### RECORDED INFORMATION
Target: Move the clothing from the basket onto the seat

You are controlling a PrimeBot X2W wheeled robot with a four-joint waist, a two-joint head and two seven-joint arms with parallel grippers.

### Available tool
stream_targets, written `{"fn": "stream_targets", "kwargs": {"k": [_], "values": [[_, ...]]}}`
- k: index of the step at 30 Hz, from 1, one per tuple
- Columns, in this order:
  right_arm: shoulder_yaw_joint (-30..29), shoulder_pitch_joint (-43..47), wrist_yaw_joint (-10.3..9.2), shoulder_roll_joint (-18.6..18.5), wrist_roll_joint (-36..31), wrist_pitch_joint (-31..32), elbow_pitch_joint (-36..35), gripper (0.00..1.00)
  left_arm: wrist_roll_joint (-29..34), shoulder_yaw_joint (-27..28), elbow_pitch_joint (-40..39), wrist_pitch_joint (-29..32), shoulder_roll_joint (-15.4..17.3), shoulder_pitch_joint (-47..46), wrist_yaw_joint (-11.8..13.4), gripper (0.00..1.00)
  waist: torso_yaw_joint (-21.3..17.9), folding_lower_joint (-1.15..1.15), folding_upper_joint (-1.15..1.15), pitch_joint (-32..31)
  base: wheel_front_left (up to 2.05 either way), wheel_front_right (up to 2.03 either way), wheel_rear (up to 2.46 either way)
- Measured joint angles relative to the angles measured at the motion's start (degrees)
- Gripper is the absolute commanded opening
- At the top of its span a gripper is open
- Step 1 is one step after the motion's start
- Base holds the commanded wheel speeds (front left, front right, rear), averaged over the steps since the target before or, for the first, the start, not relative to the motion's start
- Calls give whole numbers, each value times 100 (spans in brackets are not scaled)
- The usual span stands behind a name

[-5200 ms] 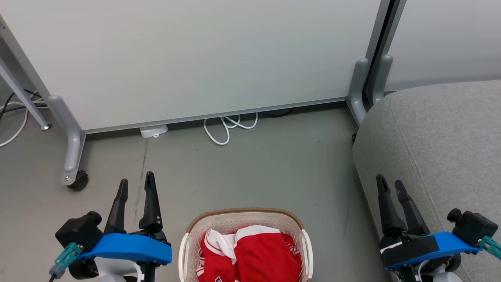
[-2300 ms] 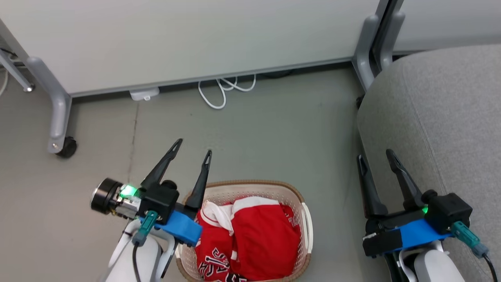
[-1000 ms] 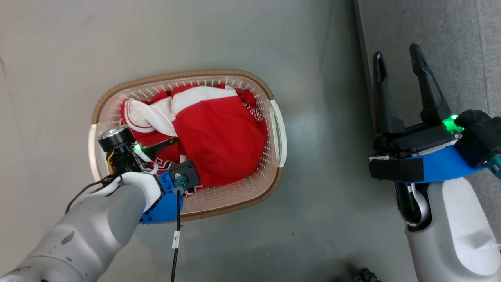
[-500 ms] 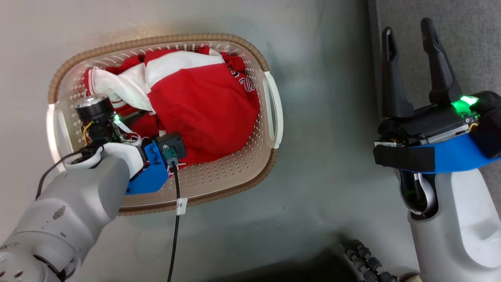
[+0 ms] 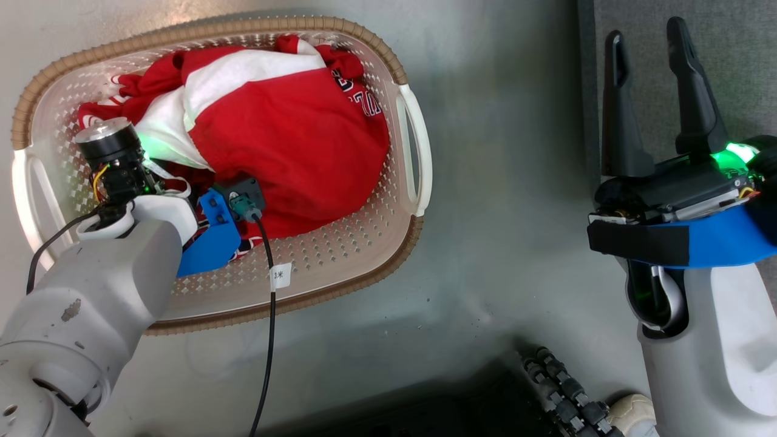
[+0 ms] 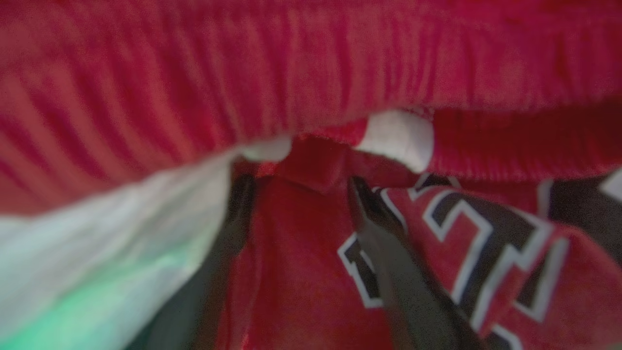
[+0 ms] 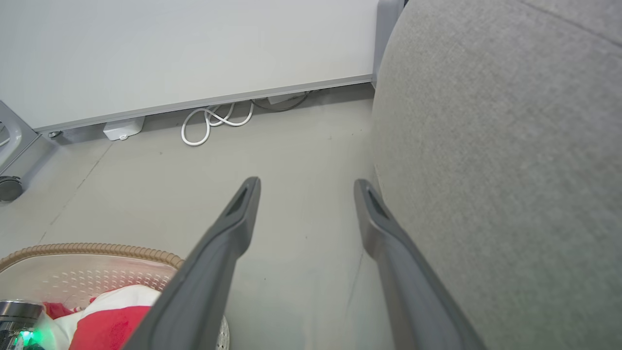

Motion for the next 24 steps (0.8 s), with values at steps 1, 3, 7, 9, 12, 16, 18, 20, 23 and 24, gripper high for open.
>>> {"fn": "stream_targets", "kwargs": {"k": [1,3,7,9,12,16,18,20,23,24], "values": [[-12,0,0,0,0,0,-11,100,0,0,3,11,-16,-11,0,100,-3,0,0,20,0,0,0],[-27,0,0,0,0,0,-34,100,-4,0,9,60,-47,-52,1,100,1,0,0,55,0,0,0],[-43,0,0,0,-1,0,-68,100,-24,0,13,167,-91,-72,1,100,9,0,0,99,0,0,0],[-55,0,0,0,-4,0,-86,100,-38,0,15,240,-127,-73,1,18,16,0,0,110,0,0,0],[-78,0,0,0,-18,0,-90,100,0,0,16,392,-199,-72,1,0,38,0,0,100,0,0,0],[-118,1,0,0,-53,0,-77,100,-35,0,20,461,-310,-43,1,0,74,0,0,45,0,0,0],[-138,1,0,0,-60,0,-76,100,-119,0,19,442,-357,-26,1,0,92,0,0,1,0,0,0],[-153,1,0,0,-65,0,-66,100,-142,0,14,406,-392,14,1,0,107,-1,0,-52,0,0,0],[-163,0,0,0,-103,0,-40,100,-279,0,-2,328,-397,29,1,0,139,0,0,-146,0,0,0],[-160,0,0,0,-105,0,-29,100,-311,0,-13,304,-411,44,1,0,149,0,0,-183,0,0,0]]}}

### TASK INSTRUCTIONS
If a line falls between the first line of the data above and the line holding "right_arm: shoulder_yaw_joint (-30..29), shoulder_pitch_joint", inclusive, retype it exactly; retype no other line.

### EXPECTED OUTPUT
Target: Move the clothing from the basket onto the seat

You are controlling a PrimeBot X2W wheeled robot with a four-joint waist, a two-joint head and two seven-joint arms with parallel grippers.

### Available tool
stream_targets, written `{"fn": "stream_targets", "kwargs": {"k": [_], "values": [[_, ...]]}}`
- k: index of the step at 30 Hz, from 1, one per tuple
- Columns, in this order:
  right_arm: shoulder_yaw_joint (-30..29), shoulder_pitch_joint (-43..47), wrist_yaw_joint (-10.3..9.2), shoulder_roll_joint (-18.6..18.5), wrist_roll_joint (-36..31), wrist_pitch_joint (-31..32), elbow_pitch_joint (-36..35), gripper (0.00..1.00)

Nothing remains to add to the answer.